BA was meta until recently and will probably be meta gain once they get their new Link mosnter.

Actually been talking to younger family members about this. They told me they had zero interest in the game because I told them it costs money to start. I was shocked, because they really wanted to try it, but that was a huge turn off for them.

pokemon changes tomorrow

There is already another thread for this but here:
Pros-
-Rules are very clear to understand, wizards even uploads some tips on interactions on release day for every single card in the set
-Resource based which is a big one
-No field size or designated zones, if it's a card you put it on the table
-Legend/unique rule, this one is good because it allows you to print stronger cards with a trade off
Cons -
-The blocking mechanic for combat is very unintuitive if you've played any other TCG, also makes games feel very slow especially if it's something like tokens vs tokens
-Rarity is almost exclusively tied to power, so much so that two cards can read exactly the same but the mythic will cost 2 mana less.
-Very bland art, older magic doesn't have this issue but newer magic is all the same realistic looking photo style while games like pokemon do fun and colorful things with their art.
-Magic is also pretty afraid of reprint where games like yugioh will reprint a $100 in a tin everyone can get, this causes the price of entry to be high and turn off many potential players from leaving the kitchen table.
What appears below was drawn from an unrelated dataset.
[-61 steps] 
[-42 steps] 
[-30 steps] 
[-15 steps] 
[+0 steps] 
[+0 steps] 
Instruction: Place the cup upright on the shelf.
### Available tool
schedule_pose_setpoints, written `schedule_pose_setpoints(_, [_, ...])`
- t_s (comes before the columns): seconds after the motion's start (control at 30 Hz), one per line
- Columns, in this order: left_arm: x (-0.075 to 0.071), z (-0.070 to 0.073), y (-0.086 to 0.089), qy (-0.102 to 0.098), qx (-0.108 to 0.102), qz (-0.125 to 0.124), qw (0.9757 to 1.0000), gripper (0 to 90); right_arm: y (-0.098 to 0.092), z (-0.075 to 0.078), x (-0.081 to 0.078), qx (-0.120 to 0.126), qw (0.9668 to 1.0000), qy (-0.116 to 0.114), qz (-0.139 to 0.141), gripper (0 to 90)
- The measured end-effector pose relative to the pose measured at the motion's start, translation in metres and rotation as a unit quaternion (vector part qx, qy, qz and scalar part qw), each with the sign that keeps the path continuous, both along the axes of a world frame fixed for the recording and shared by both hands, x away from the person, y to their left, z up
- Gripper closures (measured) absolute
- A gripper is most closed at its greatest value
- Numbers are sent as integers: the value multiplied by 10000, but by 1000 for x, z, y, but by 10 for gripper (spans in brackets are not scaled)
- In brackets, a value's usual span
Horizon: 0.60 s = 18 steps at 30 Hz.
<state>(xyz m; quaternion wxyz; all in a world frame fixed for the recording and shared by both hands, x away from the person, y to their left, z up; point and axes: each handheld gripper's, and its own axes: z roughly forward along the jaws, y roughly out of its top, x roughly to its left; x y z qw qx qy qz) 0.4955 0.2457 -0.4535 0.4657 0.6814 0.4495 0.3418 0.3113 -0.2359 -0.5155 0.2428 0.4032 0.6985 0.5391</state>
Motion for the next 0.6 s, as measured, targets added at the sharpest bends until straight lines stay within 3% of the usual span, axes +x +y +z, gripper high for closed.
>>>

There are more but most everything else could fall into personal preference either for or against.

All collectible things are inherently expensive as fuck.

If you want to find a cheap one, try one that already failed, something like Mechwarrior or Jyhad or Blood War or some shit like that from the 90's that never really went anywhere. You may be able to buy somebody's entire collection for a hundred or something, and that will be better ratio of content for money than any active CCG will give you.